Bad Call

Years ago I worked in a call center for Apple Computer. My primary customers were technicians in the field who had problems fixing computer equipment. I was what you might call a “Master Technician” or expert the field used as a resource to help troubleshoot. I liked the job for the most part except for being tethered and having to pay attention to the stats, oh yea and watching your liquid intake was a must. Once in a blue moon the Customer Service call center was overrun with calls and needed us technicians as back up phone agents. That division talked to end users, customers, you know… angry people. Yikes. Anyone who works for a large company usually gets some kind of training working with people, communication skills, diffusing anger, etc. I got tons at Apple right down to learning about the Myers-Briggs Type Indicator which is a personality assessment tool; it measures people’s psychological preferences. This was a great tool because it showed me how I perceive and process information and make decisions. As interesting as this test was in terms of me it was fascinating to apply it to understand my coworkers, family, friends and oh yes those I let in my bed. Needless to say it has been a valuable skill in my tool bag over the years.
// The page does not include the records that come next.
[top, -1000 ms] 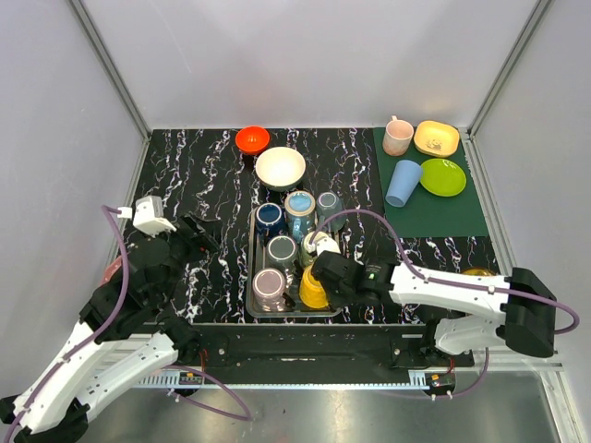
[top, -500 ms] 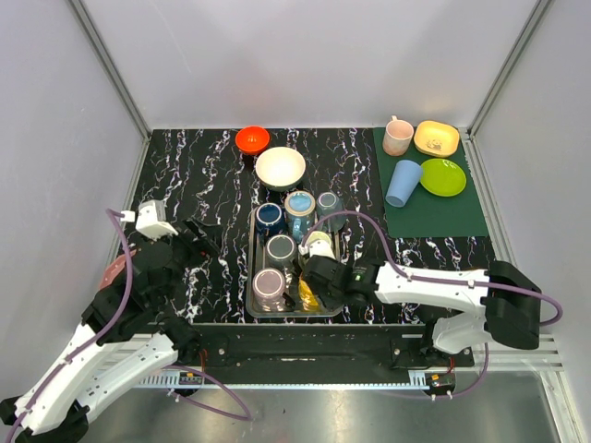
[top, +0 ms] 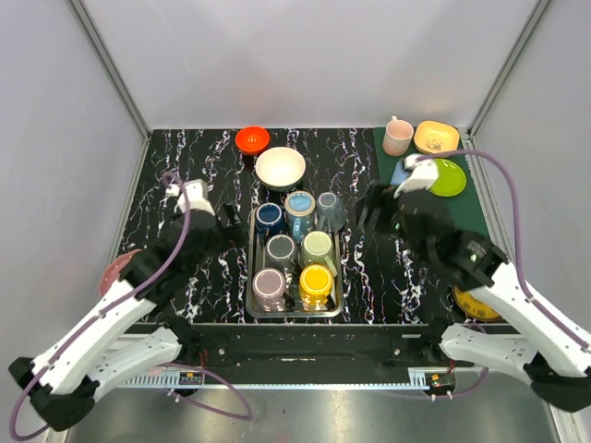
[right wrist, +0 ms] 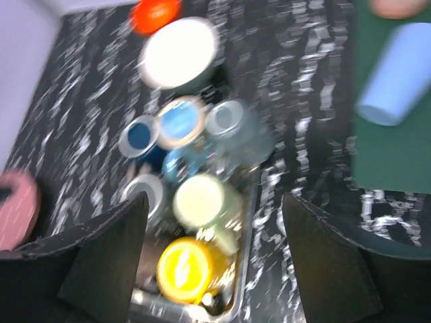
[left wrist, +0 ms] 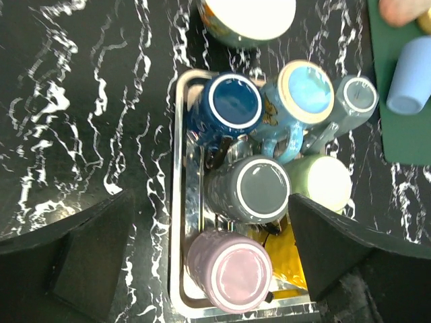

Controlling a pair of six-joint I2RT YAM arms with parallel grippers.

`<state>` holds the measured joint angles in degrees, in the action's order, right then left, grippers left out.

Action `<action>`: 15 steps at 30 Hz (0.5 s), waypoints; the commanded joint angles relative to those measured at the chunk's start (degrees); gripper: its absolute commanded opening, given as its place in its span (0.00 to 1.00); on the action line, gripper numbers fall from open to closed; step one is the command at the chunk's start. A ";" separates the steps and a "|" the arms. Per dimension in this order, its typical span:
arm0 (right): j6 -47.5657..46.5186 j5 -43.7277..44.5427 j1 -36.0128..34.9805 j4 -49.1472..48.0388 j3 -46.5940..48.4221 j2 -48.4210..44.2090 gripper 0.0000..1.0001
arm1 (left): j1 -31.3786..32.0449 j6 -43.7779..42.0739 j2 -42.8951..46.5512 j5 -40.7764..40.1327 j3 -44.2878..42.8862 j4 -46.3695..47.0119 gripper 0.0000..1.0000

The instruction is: Turn the mug right side up

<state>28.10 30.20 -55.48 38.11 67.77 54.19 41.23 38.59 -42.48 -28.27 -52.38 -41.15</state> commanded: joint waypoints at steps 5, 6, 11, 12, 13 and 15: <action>1.17 -12.44 21.91 -5.93 -4.74 3.55 0.86 | -4.32 1.57 -7.35 13.49 -5.10 1.86 0.99; 1.52 -12.35 22.34 -6.55 -5.10 3.11 0.87 | -4.32 2.36 -7.44 13.33 -5.36 1.77 0.99; 2.58 -12.88 22.79 -11.11 -7.82 0.57 0.88 | -4.32 7.90 -6.22 14.21 -5.72 2.21 0.99; 2.58 -13.14 22.79 -11.65 -8.17 0.21 0.88 | -4.32 7.82 -5.86 15.17 -5.80 2.99 0.99; 2.40 -13.75 22.79 -12.09 -8.44 0.12 0.89 | -4.32 4.08 -5.43 16.66 -4.93 4.39 0.99; 1.52 -13.94 22.79 -12.53 -8.97 0.30 0.91 | -4.58 2.90 -2.88 17.81 -2.56 7.73 0.99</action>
<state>29.82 18.04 -32.99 30.98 59.44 55.75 37.12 43.27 -49.08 -14.74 -55.68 -40.05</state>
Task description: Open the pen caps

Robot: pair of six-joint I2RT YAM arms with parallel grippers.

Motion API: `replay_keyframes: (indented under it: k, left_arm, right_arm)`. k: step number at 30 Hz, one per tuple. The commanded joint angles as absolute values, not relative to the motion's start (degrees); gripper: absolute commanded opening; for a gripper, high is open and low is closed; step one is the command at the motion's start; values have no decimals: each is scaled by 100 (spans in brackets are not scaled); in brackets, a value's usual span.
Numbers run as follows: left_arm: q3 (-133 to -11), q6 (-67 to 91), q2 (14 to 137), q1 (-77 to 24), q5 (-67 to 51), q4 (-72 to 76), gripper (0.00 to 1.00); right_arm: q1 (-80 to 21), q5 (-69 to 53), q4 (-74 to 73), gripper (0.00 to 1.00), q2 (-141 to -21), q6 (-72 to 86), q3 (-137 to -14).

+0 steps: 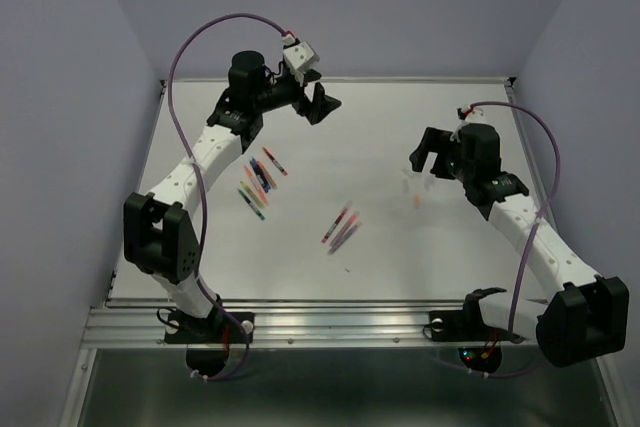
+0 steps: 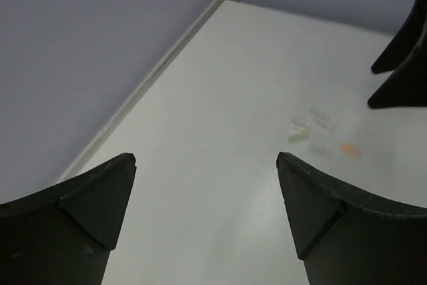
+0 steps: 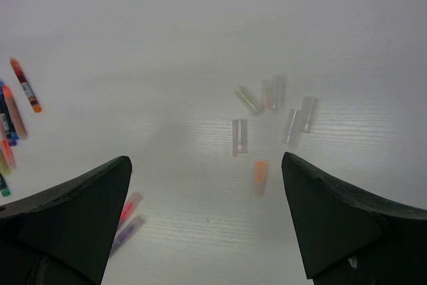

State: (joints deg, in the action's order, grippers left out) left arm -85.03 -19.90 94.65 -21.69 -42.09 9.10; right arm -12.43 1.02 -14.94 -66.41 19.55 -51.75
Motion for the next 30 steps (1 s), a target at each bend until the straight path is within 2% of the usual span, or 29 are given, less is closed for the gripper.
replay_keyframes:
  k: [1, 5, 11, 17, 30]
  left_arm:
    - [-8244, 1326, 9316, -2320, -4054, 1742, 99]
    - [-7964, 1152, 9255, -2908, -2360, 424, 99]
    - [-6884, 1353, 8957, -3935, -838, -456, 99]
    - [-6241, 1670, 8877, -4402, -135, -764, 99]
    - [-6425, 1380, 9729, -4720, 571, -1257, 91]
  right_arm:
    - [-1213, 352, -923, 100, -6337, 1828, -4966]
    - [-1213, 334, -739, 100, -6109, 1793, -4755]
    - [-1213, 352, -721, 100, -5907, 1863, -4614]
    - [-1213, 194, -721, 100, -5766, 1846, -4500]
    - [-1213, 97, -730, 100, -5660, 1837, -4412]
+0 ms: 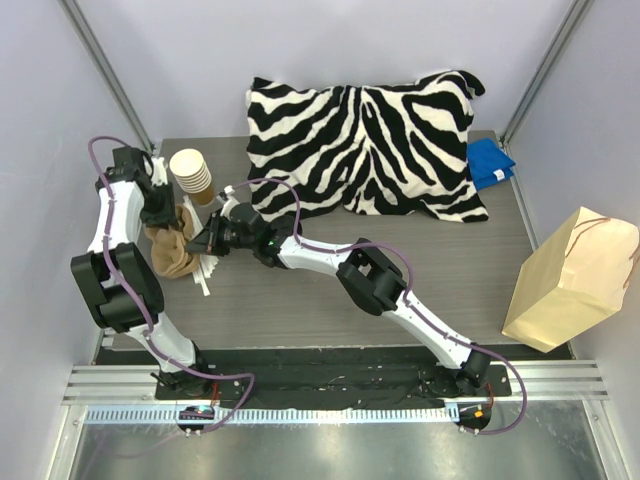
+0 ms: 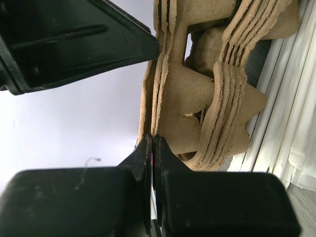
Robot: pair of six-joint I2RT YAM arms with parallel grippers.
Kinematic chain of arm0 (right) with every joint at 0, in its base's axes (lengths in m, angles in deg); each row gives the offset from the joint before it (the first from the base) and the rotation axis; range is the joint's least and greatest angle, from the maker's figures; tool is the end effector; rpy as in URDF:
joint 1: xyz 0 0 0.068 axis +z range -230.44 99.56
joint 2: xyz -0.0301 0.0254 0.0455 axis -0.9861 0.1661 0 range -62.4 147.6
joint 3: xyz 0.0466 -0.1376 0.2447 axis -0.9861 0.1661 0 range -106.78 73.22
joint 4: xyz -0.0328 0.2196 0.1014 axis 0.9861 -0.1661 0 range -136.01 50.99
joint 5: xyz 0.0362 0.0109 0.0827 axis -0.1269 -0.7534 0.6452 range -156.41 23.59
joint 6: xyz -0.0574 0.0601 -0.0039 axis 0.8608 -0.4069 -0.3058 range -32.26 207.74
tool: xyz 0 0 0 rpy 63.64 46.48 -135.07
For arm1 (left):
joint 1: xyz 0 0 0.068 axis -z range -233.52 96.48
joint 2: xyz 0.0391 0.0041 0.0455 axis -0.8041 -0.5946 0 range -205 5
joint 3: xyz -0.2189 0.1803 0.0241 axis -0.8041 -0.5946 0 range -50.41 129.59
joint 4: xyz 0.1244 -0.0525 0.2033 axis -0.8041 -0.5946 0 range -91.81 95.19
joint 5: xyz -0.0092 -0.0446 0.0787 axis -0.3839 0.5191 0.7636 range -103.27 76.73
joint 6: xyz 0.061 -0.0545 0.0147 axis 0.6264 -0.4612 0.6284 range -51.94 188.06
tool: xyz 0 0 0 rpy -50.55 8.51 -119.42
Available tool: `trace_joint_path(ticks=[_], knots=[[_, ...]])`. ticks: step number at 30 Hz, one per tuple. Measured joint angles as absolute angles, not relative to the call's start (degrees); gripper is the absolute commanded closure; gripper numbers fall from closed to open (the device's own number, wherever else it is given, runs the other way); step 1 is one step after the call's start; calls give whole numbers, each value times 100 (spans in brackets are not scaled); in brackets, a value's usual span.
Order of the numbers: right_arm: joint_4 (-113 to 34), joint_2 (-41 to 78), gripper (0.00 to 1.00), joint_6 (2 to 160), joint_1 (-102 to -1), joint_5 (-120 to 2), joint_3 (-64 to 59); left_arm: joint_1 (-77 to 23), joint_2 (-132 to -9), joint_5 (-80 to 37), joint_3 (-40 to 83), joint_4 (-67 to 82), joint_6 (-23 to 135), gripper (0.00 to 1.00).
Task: Pack the takeout coffee
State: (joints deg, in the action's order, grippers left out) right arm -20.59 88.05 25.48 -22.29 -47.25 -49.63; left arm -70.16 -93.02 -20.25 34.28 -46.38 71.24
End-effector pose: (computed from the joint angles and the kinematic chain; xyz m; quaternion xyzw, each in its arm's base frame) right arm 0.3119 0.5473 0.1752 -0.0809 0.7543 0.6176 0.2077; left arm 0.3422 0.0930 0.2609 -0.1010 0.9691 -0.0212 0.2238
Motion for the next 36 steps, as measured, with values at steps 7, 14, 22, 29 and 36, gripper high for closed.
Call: trace_joint_path(ticks=[7,14,22,29,36], knots=[[-2055,8805,99,2543,-2231,-4723,-4963,-7069,-9326,-1970,3301,-4474,7130,82],[-2044,8807,99,2495,-2231,-4723,-4961,-7123,-9350,-1997,3271,-4448,7117,100],[-2029,8810,99,2382,-2233,-4725,-4943,-7169,-9341,-2042,3281,-4526,7148,100],[-1996,8810,99,2283,-2218,-4701,-4902,-7215,-9151,-1931,3316,-4730,7292,100],[-1948,8810,99,2286,-2205,-4679,-4900,-7231,-8911,-1861,3417,-4935,7436,100]])
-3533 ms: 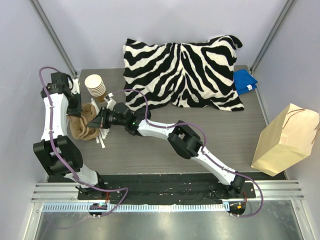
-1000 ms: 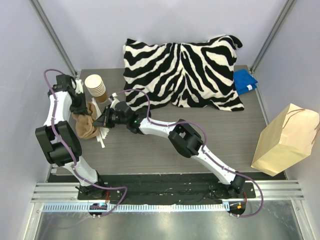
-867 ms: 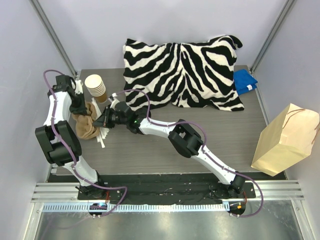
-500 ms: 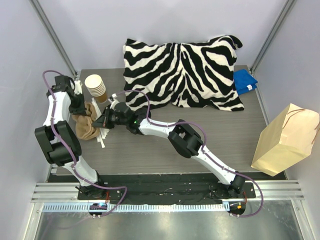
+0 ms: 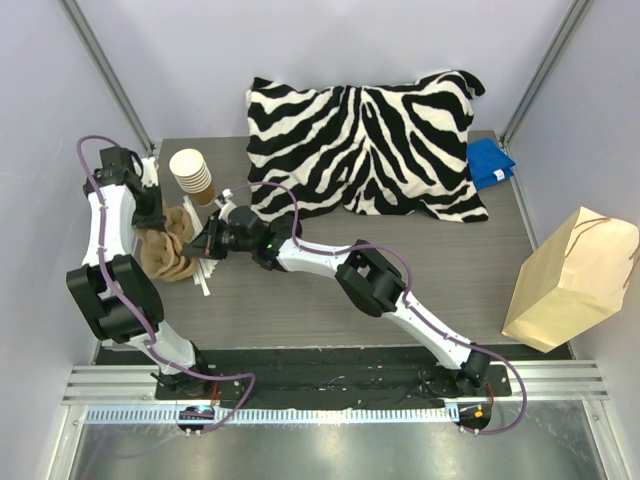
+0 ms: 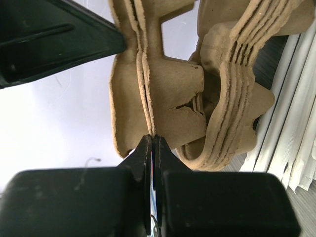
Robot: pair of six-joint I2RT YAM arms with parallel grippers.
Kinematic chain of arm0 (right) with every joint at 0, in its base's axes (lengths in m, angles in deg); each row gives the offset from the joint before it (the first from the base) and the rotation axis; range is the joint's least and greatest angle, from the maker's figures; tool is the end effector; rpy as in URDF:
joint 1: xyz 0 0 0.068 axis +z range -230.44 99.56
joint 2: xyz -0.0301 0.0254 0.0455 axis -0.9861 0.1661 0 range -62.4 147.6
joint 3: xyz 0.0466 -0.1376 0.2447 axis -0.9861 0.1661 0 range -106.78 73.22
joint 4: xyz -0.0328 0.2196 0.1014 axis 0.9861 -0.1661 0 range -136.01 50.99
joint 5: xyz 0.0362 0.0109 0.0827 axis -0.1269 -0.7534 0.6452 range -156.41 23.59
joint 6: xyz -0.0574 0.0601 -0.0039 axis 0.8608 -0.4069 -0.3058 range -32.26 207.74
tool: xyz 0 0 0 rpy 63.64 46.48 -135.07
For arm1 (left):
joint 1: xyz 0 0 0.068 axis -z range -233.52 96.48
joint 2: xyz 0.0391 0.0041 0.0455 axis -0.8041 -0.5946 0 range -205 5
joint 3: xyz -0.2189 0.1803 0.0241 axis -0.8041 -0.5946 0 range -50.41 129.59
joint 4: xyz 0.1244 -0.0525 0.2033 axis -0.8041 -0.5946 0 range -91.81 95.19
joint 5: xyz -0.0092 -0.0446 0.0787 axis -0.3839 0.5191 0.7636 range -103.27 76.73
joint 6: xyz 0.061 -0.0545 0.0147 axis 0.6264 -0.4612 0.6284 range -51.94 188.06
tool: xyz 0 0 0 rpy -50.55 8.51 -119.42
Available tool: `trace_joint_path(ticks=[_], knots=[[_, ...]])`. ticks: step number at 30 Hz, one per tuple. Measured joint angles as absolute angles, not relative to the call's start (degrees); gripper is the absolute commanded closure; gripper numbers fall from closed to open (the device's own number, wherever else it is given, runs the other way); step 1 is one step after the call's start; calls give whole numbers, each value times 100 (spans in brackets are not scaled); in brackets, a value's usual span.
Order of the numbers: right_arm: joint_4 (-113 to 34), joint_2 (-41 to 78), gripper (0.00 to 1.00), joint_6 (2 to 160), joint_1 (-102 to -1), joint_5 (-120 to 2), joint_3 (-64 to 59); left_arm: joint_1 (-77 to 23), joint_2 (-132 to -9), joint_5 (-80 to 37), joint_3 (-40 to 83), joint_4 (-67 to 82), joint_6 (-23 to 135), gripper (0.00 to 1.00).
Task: Pack the takeout coffee
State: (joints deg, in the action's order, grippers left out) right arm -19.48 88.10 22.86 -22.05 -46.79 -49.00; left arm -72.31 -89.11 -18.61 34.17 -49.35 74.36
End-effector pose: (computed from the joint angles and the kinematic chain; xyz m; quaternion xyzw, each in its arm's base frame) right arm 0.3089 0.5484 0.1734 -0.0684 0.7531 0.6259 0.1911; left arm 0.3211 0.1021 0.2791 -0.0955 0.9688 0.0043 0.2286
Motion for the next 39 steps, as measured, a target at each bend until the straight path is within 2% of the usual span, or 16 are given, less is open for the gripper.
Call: trace_joint_path(ticks=[11,24,39], knots=[[-1882,8810,99,2255,-2205,-4642,-4900,-7237,-8858,-1887,3716,-5342,7428,100],[-1793,8810,99,1997,-2191,-4421,-4865,-7115,-8491,-1662,3076,-4841,7397,100],[-1659,8810,99,1897,-2194,-4415,-4769,-6815,-8124,-1275,3078,-4926,7124,100]])
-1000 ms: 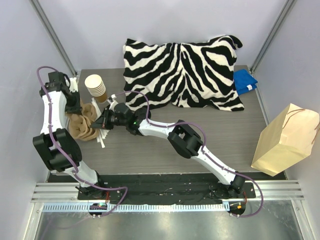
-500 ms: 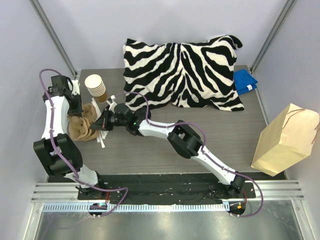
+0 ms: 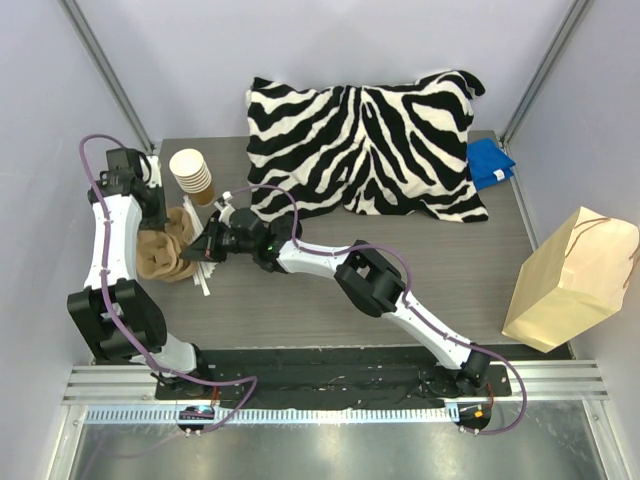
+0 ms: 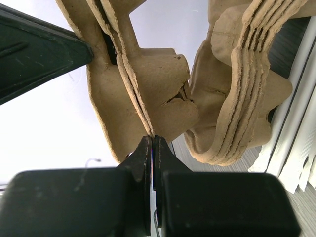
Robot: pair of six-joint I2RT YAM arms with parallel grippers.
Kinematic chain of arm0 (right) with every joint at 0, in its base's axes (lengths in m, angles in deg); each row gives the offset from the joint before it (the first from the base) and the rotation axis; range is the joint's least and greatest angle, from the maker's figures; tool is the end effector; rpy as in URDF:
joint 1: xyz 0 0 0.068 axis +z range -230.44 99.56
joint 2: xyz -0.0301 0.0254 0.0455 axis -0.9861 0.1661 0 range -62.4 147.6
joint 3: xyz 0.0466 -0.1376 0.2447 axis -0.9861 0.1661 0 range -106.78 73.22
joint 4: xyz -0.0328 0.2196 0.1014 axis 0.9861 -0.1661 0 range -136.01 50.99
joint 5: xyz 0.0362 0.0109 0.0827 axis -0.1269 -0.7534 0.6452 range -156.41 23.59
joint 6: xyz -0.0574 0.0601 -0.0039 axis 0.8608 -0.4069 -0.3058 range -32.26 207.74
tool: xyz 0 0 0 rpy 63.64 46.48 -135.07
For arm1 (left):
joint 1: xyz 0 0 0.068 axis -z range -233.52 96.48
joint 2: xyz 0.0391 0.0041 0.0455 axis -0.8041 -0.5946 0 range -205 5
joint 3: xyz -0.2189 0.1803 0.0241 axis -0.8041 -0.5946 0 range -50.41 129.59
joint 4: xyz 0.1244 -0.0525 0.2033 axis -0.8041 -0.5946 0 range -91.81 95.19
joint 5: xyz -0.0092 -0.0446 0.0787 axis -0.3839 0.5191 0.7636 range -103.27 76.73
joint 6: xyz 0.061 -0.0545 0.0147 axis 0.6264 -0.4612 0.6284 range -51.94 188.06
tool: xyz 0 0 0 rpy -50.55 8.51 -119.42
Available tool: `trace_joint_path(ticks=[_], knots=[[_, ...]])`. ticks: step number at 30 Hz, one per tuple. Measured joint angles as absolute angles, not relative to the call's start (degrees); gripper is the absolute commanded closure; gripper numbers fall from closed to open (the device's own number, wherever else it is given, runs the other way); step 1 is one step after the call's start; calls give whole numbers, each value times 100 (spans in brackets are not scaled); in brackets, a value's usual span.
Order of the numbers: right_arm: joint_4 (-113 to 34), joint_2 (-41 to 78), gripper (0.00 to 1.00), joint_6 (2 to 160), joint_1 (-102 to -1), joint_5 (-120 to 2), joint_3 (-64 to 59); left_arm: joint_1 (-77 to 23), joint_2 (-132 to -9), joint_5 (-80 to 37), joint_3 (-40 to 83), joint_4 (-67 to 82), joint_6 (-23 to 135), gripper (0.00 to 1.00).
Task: Pack the takeout coffee
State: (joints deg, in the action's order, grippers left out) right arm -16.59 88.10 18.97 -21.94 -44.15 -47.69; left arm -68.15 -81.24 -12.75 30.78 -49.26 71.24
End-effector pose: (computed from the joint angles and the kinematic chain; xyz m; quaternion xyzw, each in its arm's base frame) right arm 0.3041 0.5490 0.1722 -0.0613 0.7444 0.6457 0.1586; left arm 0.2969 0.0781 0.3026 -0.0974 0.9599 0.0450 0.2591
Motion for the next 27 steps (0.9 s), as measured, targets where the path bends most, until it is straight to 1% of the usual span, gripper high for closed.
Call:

Anyone who works in Customer Service, works with the general populace– or as my grandmother who was not known to be the nicest woman called them “the great unwashed”–has the patience of Job. People can be rude, ignorant, impatient, stubborn, and downright nasty. Face to face they can reign it in, sometimes, but when you add the layer of anonymity a phone gives them people feel more comfortable in “acting out”. So my experiences with customers as a bartender at weddings while in college, or waitressing in a bad Mexican restaurant did not even come close to what was flung at me when the overflow customer calls came. There was not enough money in the world to make me want to do that on a regular basis. Hey I am not a pansy; I started as a technician in the field in computer business. I was used to having angry folks in my face from the beginning when it was deemed my fault that their Mac Plus power supply burned out every six months. When I smiled and listened to them in person they calmed almost immediately. Listening was important and so was the fact that that smile was generally a foot taller than them holding a long screwdriver. Over the phone I was just a disembodied voice, I was the reason they could not log on, get to their life online, the reason that their electronic happiness had gone away. They were pissed.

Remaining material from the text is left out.